WHAT IS EXPECTED:
For the material below, return exactly the lines starting at the line containing "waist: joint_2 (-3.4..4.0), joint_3" and ending at the line containing "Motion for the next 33", both ends included, and no others.

LISTED ENTRIES:
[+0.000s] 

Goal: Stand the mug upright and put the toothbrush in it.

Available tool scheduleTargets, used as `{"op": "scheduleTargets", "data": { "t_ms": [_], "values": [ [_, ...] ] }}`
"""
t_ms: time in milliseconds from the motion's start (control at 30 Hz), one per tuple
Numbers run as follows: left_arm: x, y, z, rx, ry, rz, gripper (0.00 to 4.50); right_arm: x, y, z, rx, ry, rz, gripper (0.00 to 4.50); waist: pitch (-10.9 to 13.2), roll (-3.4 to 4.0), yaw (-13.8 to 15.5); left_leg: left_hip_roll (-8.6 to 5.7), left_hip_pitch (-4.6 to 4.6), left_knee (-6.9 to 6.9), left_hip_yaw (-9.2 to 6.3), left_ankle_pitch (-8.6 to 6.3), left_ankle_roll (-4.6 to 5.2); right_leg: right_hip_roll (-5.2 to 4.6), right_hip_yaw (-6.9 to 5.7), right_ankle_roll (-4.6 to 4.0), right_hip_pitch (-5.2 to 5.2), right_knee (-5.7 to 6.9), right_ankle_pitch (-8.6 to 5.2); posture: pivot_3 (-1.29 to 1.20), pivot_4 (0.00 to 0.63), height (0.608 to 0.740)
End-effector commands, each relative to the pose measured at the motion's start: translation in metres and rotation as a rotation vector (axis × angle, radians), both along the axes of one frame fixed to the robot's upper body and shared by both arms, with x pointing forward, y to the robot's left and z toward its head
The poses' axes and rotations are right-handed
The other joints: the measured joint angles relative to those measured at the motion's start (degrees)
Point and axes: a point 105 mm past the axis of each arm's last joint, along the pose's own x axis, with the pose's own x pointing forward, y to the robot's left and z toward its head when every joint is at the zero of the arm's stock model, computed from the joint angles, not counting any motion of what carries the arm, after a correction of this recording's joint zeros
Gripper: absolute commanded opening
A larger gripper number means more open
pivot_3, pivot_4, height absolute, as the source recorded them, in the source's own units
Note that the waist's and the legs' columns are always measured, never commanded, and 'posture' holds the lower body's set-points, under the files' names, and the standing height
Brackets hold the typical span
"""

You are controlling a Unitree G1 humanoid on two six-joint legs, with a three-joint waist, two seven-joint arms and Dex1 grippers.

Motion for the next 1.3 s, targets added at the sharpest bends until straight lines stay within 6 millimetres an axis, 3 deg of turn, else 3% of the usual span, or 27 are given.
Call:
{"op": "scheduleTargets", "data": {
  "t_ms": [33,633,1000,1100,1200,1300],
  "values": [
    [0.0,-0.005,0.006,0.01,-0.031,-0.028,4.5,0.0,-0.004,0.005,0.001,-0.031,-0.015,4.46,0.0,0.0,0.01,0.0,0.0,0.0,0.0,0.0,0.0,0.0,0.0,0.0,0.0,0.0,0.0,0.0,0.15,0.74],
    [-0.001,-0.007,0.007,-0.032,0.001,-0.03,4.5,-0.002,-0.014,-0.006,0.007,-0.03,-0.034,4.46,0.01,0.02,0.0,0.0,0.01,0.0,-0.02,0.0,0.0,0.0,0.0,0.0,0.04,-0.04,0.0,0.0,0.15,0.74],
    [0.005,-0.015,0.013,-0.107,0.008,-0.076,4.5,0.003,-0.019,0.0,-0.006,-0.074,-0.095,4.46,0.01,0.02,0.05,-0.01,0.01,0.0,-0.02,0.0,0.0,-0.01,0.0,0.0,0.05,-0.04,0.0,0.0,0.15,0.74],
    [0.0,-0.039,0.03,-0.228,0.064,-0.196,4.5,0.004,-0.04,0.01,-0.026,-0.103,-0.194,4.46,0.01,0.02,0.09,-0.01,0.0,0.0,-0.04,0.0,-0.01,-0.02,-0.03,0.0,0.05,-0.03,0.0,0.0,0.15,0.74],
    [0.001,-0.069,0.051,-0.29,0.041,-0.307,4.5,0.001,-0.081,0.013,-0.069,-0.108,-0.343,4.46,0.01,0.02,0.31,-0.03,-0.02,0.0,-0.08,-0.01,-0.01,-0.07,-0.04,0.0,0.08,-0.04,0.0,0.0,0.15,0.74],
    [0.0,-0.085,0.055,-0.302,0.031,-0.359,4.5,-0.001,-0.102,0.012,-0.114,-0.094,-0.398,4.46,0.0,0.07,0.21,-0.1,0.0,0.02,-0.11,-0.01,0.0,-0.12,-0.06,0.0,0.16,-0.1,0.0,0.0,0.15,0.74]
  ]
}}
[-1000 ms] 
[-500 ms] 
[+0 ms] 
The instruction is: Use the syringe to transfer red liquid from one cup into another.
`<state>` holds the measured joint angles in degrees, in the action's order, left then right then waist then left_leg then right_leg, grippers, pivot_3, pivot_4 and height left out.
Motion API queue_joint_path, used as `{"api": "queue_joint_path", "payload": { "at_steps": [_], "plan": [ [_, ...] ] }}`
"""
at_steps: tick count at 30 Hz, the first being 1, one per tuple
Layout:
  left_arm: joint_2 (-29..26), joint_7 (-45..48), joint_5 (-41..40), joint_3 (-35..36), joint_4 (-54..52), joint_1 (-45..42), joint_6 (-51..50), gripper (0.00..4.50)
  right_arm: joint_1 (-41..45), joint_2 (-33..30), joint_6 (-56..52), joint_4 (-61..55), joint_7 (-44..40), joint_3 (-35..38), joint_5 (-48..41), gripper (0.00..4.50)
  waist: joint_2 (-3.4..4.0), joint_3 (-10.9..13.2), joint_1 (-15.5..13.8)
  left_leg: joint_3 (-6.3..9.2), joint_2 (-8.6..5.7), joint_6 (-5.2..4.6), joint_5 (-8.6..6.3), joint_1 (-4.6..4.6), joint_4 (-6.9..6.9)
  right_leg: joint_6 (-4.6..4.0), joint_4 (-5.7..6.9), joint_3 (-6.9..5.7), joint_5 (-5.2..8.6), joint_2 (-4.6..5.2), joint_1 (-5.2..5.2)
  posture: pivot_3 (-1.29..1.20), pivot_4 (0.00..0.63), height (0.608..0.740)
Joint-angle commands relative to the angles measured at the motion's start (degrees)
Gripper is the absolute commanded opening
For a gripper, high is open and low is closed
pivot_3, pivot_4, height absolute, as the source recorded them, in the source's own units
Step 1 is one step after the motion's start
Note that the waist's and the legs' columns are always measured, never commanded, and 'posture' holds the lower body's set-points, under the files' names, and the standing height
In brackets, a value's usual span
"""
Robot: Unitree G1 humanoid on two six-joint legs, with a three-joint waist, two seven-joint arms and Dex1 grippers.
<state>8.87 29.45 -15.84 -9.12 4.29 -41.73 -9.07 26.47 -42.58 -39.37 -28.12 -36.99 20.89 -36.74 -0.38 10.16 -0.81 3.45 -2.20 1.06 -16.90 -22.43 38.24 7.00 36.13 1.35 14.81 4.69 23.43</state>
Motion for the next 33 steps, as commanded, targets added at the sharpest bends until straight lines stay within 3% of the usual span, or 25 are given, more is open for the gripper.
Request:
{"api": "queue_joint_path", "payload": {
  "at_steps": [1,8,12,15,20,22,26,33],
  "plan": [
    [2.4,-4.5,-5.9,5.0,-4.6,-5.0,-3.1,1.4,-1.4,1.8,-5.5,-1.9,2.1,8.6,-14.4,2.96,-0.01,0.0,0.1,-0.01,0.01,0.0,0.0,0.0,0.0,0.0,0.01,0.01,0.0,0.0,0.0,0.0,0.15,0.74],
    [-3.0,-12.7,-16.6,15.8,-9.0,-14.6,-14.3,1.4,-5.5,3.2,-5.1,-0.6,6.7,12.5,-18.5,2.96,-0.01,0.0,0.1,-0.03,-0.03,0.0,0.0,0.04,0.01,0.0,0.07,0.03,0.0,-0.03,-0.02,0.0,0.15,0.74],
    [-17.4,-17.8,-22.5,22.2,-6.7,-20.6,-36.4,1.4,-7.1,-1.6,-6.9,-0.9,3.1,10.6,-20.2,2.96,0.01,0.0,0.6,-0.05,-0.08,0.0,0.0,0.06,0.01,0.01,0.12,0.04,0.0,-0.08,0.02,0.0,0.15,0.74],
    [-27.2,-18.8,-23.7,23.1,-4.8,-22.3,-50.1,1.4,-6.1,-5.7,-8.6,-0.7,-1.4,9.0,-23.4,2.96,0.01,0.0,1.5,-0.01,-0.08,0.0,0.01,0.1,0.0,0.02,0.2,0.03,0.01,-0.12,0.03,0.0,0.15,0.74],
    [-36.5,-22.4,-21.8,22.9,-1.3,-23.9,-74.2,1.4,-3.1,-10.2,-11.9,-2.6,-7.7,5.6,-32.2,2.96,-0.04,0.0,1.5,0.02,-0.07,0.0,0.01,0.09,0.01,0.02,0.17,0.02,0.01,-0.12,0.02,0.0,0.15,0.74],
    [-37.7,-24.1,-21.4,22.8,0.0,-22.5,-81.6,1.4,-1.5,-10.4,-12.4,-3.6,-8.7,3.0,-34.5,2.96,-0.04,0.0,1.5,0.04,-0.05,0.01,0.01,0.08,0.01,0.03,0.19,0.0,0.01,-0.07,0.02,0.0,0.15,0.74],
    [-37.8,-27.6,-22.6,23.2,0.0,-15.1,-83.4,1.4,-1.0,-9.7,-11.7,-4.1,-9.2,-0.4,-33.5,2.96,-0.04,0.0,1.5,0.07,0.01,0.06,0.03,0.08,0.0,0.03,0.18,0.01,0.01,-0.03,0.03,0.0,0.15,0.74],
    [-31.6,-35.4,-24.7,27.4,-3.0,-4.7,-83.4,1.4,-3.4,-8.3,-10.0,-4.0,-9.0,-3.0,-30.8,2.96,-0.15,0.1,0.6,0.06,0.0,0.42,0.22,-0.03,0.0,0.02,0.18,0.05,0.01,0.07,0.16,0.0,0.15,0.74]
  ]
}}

TASK SOLUTION:
  waist: joint_2 (-3.4..4.0), joint_3 (-10.9..13.2), joint_1 (-15.5..13.8)
  left_leg: joint_3 (-6.3..9.2), joint_2 (-8.6..5.7), joint_6 (-5.2..4.6), joint_5 (-8.6..6.3), joint_1 (-4.6..4.6), joint_4 (-6.9..6.9)
  right_leg: joint_6 (-4.6..4.0), joint_4 (-5.7..6.9), joint_3 (-6.9..5.7), joint_5 (-5.2..8.6), joint_2 (-4.6..5.2), joint_1 (-5.2..5.2)
  posture: pivot_3 (-1.29..1.20), pivot_4 (0.00..0.63), height (0.608..0.740)
Joint-angle commands relative to the angles measured at the motion's start (degrees)
Gripper is the absolute commanded opening
For a gripper, high is open and low is closed
pivot_3, pivot_4, height absolute, as the source recorded them, in the source's own units
Step 1 is one step after the motion's start
Note that the waist's and the legs' columns are always measured, never commanded, and 'posture' holds the lower body's set-points, under the files' names, and the standing height
In brackets, a value's usual span
"""
Robot: Unitree G1 humanoid on two six-joint legs, with a three-joint waist, two seven-joint arms and Dex1 grippers.
<state>8.87 29.45 -15.84 -9.12 4.29 -41.73 -9.07 26.47 -42.58 -39.37 -28.12 -36.99 20.89 -36.74 -0.38 10.16 -0.81 3.45 -2.20 1.06 -16.90 -22.43 38.24 7.00 36.13 1.35 14.81 4.69 23.43</state>
Motion for the next 33 steps, as commanded, targets added at the sharpest bends until straight lines stay within 3% of the usual span, or 25 are given, more is open for the gripper.

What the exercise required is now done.